Earlier this month I drove with my sister Gayle and my mom to Arkansas for another family funeral. As these trips go, this one was a good one. The funeral was for my dad’s universally-beloved younger brother, who had outlived both my dad and their sister. We got to visit a good bit with my uncle’s widow for the three days we were in Little Rock, and were able to stay each night with my favorite cousin from childhood, finally having an opportunity to better get to know her as an adult. And my cousin’s mom (my own mom’s younger sister) treated us three visiting Georgia transplants (we moved to Atlanta when I was six years old) to a tour of various childhood haunts, including the house I most vividly remember living in.
Naturally the house turned out to be smaller than I remember it, but I was actually surprised that it was still standing – it was already old when we were living there. Gayle and I used to roller skate down the hall that ran through the middle of that house – we set up a ramp over the front steps so we could continue skating out onto the sidewalk.
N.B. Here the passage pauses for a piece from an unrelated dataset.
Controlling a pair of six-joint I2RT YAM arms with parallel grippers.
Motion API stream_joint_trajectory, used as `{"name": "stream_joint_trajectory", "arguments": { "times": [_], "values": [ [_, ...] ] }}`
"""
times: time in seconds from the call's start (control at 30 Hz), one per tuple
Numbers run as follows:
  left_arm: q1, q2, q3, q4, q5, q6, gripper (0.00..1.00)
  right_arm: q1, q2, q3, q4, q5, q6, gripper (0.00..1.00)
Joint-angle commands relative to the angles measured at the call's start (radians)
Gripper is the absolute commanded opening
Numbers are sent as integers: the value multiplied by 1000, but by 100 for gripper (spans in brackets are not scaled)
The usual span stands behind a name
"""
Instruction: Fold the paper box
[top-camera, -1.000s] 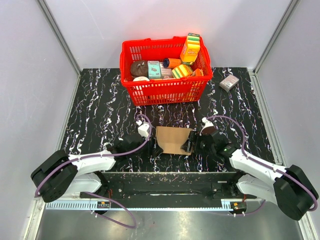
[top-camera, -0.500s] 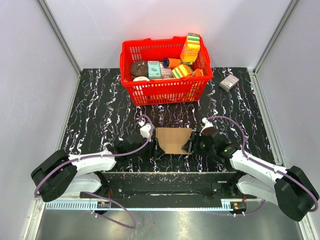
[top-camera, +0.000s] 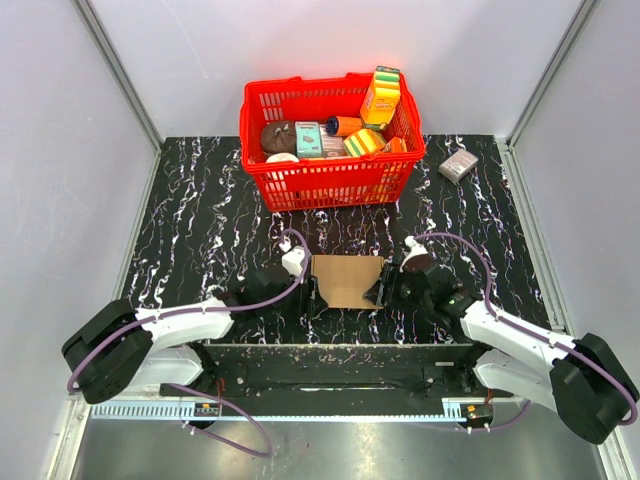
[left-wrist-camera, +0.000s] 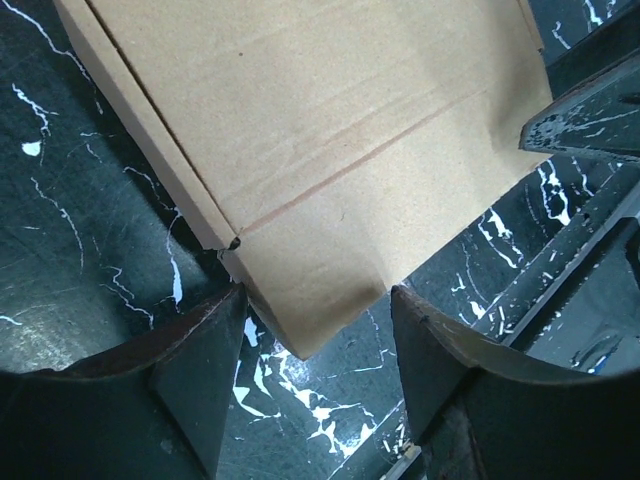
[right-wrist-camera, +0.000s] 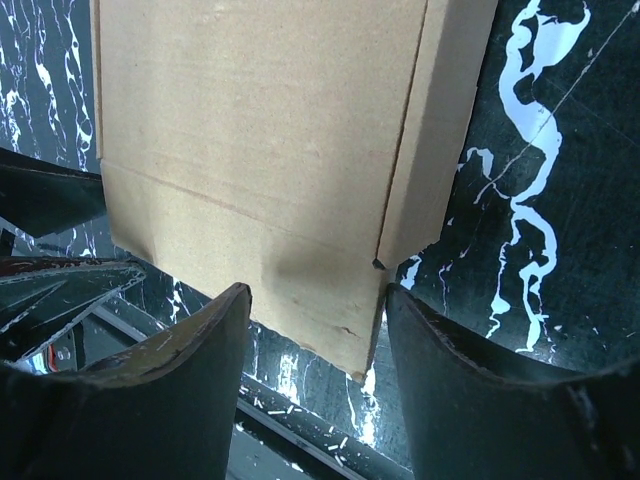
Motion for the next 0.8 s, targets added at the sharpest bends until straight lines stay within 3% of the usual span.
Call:
{"name": "stream_joint_trajectory", "arguments": {
  "times": [0.0, 0.37, 0.77],
  "values": [
    [-4, 2, 36, -6, -33, 32, 65, 11, -13, -7, 16, 13, -15, 63],
    [-4, -11, 35, -9, -38, 34, 66, 9, -30, -3, -1, 15, -18, 67],
    [-4, 22, 16, 58, -16, 23, 60, 11, -24, -20, 20, 15, -21, 60]
  ]
}}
The street we lived on dead-ends into a vast cemetery, something I remember quite well.
One hot summer night in was must have been about 1953 or so, the whole neighborhood poured into the street, the gravestones and monuments lit up by a huge fire that had broken out across town, directly on the other side of the cemetery. (I thought surely Armageddon had begun, having been subjected for several years to bedtime Bible stories, including the terrifying details of The Book of Revelation.)
As the number of living relatives from my Arkansas past steadily diminishes with each passing year, every trip to Arkansas generates an avalanche of forgotten memories, deep-seated affections for people I don’t see much any more, and renewed and sobering intimations of my own mortality. Making these nine-hour road trips to Arkansas accompanied by other people in my immediate family is definitely easier than making the trip alone (or not at all), so I am grateful for the companionship and for the shared memories of a long-ago time that still figures large in our present personalities.
Little Rock is a very different city than the one I lived in as a small child, but there are plenty of potent reminders of its imprints on my experience – especially as I returned there for several entire summers before and shortly after I became a teenager, staying with my two grandmothers who were both still working then. For me, Arkansas is a haunted place, but the hauntings are mostly benign ones, and it was good to touch base again recently with a place so different from the place I have lived in recent years.